A proposta estabelece penalidades para quem omitir assistência a animais domésticos ou silvestres em vias públicas, além de propor medidas conscientização

A Câmara de Guarapuava aprovou, na sessão ordinária da última terça-feira (03/03), o Projeto de Lei Ordinária (L) 47/2025. A iniciativa, de autoria do Professor Pablo (PP), busca garantir a proteção da fauna no município por meio da obrigatoriedade de socorro imediato a animais vítimas de atropelamento.
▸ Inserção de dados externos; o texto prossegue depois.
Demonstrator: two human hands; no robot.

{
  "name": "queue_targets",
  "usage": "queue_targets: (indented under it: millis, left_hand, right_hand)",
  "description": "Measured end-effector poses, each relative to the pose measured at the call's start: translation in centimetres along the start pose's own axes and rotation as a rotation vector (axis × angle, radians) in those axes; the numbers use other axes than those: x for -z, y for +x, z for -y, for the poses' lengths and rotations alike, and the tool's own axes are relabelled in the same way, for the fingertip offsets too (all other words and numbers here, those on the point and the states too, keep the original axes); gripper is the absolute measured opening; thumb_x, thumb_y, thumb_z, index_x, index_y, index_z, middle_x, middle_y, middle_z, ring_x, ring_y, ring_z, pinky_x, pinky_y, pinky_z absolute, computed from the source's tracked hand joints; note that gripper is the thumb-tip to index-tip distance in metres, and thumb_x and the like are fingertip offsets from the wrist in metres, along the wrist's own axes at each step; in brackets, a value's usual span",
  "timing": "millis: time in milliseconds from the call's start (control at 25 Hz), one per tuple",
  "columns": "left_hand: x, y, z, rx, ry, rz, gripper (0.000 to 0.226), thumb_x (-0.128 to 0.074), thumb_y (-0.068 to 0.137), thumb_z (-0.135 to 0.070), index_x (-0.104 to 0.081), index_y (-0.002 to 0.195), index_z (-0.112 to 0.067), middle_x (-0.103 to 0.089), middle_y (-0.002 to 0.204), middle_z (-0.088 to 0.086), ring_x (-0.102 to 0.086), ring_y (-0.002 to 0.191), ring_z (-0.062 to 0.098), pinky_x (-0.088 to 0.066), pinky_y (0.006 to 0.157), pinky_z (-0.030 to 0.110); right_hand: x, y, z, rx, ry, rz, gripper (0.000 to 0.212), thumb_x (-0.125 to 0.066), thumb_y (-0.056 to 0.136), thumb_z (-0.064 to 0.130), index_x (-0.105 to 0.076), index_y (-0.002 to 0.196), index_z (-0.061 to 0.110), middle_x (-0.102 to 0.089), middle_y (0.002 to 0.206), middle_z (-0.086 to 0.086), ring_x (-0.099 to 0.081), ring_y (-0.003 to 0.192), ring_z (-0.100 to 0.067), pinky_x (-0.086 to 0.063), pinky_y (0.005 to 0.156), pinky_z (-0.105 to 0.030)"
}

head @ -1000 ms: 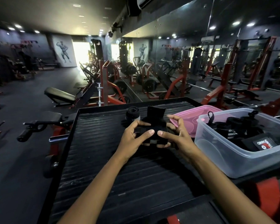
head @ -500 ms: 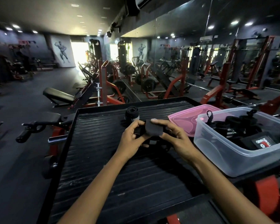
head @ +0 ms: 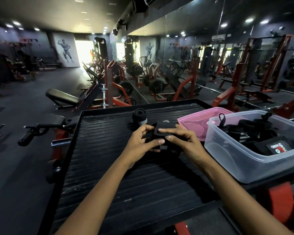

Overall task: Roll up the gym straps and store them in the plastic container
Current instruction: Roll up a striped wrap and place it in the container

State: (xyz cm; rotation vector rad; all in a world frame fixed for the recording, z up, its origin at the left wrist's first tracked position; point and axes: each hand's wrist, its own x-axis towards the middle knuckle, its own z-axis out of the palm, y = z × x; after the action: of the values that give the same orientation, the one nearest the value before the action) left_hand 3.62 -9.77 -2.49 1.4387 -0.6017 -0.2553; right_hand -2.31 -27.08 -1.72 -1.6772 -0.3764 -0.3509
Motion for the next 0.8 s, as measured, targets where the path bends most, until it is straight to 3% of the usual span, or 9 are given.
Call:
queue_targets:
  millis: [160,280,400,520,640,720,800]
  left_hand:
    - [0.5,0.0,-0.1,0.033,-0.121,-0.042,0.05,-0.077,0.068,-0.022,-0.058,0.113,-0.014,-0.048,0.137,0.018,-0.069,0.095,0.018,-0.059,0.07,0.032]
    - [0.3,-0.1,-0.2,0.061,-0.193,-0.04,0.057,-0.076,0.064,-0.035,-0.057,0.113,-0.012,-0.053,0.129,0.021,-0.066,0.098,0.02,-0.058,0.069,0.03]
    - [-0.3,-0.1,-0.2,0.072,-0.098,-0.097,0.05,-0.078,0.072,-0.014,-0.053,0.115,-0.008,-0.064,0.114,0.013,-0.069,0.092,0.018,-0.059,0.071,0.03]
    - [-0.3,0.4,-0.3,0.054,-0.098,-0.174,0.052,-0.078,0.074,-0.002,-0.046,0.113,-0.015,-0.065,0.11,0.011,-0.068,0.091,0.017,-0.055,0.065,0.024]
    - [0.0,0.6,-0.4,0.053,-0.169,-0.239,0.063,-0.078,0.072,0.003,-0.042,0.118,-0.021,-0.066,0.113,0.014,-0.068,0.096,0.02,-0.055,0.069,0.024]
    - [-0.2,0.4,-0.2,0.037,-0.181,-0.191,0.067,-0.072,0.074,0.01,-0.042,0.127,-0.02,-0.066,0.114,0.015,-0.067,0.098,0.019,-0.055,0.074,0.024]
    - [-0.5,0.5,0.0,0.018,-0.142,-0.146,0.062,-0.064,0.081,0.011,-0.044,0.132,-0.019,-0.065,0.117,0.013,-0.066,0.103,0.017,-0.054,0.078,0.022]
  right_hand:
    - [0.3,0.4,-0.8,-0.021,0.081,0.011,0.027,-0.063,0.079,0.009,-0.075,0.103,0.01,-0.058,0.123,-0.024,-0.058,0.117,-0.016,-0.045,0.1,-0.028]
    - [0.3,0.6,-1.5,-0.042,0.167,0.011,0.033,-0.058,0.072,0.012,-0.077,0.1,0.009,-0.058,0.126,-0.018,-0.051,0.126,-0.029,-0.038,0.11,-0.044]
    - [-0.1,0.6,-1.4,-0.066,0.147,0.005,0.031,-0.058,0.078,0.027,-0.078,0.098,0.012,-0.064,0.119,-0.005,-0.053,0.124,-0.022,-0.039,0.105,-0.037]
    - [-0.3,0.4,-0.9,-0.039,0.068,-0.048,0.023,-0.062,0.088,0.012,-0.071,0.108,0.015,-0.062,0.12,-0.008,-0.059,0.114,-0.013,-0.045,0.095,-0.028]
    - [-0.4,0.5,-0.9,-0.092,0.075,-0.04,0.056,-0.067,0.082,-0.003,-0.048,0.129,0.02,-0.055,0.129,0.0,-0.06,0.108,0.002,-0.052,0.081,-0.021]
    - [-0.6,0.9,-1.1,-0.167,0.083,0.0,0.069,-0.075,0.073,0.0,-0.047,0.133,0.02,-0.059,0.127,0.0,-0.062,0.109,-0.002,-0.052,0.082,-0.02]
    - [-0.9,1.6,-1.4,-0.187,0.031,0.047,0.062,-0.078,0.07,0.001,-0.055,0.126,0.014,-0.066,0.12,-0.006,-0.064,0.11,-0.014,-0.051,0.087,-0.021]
A redação do projeto define que o condutor ou responsável pelo veículo que atropelar animal doméstico, silvestre ou de grande porte em vias públicas ou privadas de acesso público em Guarapuava deve prestar assistência imediata. Segundo a justificativa da proposta, a medida visa reduzir o sofrimento dos bichos, aumentar as chances de sobrevivência e evitar novos acidentes na via pública que possam colocar em perigo pedestres e outros motoristas.

De acordo com o projeto, o responsável pelo atropelamento deverá seguir os seguintes procedimentos:

  • Parar o veículo em local seguro e prestar socorro ao animal, sempre que possível;

  • Acionar órgãos responsáveis, como o serviço municipal de proteção animal, o Corpo de Bombeiros ou a Polícia Militar;

  • Encaminhar o animal a uma unidade veterinária próxima, caso haja risco iminente de morte e a ação seja viável.
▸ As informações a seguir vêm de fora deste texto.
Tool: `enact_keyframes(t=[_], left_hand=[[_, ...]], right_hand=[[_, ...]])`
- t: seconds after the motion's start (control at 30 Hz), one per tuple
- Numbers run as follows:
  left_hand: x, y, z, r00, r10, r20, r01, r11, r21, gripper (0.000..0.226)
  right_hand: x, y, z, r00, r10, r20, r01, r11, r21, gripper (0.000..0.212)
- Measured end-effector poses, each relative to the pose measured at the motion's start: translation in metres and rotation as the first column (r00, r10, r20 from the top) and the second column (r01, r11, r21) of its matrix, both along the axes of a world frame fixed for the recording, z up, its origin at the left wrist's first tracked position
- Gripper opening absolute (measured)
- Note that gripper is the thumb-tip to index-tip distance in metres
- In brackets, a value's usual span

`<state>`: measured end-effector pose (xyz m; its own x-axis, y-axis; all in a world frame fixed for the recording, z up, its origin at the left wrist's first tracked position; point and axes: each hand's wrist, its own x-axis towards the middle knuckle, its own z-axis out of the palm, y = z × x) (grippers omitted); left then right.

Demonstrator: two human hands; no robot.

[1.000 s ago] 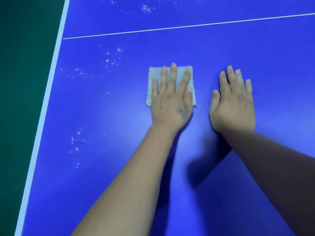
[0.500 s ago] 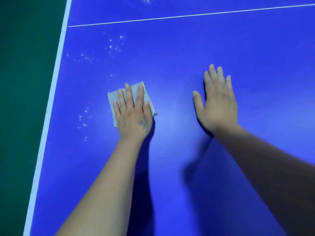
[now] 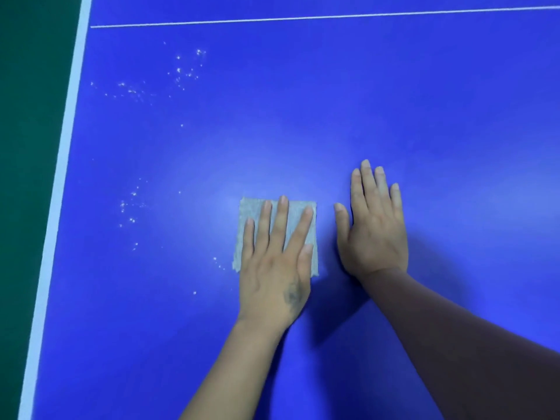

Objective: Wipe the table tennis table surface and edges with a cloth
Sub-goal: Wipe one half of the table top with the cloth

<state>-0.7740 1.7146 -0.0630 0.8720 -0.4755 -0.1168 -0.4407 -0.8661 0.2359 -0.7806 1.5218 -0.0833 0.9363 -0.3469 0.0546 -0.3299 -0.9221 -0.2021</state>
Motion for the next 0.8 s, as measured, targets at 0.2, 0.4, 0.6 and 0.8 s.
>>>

Penalidades para a omissão de socorro animal

O descumprimento das normas estabelecidas no Projeto de Lei Ordinária (L) 47/2025 sujeitará o infrator a sanções administrativas. Na primeira infração, será aplicada uma advertência por escrito. Em casos subsequentes, haverá aplicação de multa (com valor a ser definido pelo Poder Executivo) e, em caso de reincidência, a multa será aplicada em dobro, podendo haver responsabilização conforme a legislação ambiental vigente.

O autor destaca que a proposta também possui um caráter educativo, visando conscientizar a população sobre a “responsabilidade compartilhada na proteção dos animais e no respeito à vida”.